Take every line containing "door" out of the records.

· · ·

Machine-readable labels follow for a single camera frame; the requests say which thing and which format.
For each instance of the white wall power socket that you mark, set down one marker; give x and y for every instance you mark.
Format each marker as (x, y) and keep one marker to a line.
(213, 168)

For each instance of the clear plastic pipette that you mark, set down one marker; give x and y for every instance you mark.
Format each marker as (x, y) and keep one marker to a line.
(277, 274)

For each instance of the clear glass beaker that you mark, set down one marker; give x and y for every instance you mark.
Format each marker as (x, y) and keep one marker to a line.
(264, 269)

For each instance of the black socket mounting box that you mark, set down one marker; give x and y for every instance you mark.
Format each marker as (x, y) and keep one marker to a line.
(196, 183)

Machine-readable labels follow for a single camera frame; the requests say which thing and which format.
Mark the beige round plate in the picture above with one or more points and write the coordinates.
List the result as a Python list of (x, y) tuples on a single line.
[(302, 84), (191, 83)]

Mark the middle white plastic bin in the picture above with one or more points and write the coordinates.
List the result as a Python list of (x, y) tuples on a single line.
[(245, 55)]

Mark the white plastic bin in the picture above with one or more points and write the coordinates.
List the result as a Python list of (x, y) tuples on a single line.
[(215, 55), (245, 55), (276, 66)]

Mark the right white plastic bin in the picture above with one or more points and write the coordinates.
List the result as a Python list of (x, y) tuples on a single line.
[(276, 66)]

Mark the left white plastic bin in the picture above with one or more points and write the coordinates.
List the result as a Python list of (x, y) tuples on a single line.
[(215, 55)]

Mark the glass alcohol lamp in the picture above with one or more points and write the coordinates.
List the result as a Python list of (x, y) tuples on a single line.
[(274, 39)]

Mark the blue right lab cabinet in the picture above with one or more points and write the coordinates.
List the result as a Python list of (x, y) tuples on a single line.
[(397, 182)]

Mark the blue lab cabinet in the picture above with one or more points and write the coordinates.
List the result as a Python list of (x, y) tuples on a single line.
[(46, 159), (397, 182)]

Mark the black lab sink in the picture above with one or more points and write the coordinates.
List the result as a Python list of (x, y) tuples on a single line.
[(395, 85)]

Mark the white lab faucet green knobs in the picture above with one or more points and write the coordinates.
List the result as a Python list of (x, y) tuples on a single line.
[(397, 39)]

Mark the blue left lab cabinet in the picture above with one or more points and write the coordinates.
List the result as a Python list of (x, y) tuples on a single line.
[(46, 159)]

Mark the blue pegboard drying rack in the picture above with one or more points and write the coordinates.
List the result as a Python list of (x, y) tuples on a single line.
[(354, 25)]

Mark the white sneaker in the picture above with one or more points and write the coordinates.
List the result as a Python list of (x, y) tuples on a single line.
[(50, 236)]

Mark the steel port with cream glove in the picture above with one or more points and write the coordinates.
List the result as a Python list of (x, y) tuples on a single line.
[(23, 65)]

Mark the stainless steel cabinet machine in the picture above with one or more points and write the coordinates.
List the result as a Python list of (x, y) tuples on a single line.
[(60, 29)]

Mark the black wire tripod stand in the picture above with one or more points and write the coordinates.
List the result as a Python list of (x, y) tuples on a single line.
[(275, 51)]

· · ·

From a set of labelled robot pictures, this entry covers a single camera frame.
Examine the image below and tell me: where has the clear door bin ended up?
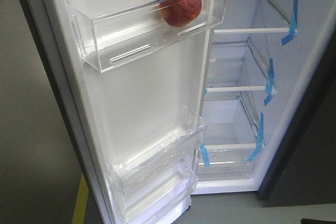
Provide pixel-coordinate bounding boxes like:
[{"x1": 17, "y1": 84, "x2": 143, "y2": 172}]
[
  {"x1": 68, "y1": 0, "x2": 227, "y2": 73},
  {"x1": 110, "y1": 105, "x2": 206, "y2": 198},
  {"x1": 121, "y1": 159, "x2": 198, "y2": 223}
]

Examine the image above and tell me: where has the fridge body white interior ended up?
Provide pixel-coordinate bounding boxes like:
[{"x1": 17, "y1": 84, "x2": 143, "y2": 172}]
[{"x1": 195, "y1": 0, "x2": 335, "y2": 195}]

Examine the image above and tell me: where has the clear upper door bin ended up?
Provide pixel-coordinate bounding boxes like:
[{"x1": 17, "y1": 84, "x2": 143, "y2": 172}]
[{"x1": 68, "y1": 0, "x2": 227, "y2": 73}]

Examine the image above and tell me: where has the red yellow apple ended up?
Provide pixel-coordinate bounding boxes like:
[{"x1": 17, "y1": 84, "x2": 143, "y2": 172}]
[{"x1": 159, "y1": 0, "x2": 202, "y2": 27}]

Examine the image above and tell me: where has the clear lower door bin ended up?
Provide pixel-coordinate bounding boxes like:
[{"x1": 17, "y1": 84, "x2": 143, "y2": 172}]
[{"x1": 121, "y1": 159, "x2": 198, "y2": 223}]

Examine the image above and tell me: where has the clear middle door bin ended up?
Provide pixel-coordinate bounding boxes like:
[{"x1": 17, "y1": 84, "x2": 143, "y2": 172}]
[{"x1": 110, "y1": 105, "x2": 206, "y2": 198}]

· · ·

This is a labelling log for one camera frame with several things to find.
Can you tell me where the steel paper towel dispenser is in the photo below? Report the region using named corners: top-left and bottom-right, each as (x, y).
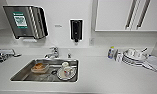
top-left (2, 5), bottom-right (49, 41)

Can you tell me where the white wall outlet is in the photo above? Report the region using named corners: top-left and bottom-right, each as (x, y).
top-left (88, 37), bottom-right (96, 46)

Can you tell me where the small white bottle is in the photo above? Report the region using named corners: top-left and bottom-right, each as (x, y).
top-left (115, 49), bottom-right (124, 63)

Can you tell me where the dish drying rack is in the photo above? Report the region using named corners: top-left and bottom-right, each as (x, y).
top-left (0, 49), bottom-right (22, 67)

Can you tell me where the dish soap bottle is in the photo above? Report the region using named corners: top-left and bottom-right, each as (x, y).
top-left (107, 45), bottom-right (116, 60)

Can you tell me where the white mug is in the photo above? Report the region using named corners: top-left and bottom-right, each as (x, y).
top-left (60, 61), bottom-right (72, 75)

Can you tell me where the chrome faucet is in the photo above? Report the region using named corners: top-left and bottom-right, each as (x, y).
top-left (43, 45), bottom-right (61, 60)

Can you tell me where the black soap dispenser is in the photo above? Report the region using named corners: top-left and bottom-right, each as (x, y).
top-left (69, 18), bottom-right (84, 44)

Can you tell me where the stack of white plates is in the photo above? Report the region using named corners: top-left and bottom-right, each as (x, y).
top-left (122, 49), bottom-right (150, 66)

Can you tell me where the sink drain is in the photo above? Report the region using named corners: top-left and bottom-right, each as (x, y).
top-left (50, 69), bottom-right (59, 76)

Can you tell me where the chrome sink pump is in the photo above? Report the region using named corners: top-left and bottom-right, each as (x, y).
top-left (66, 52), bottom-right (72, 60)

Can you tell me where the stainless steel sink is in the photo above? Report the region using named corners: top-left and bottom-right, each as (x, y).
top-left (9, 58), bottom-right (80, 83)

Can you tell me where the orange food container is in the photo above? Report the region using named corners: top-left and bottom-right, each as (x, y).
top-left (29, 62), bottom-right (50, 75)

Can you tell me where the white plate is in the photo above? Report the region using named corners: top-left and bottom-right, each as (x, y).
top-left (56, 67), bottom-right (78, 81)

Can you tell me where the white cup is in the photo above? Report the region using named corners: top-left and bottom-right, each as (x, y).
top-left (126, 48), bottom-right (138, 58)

· · ·

§ Answer to this exercise:
Examine the image below and tell me: where has the clear door bin ended up?
Examine the image above and tell me: where has the clear upper door bin ended up?
Examine the image above and tell me: where has the clear lower door bin ended up?
Examine the image above and tell me: where has the clear middle door bin ended up?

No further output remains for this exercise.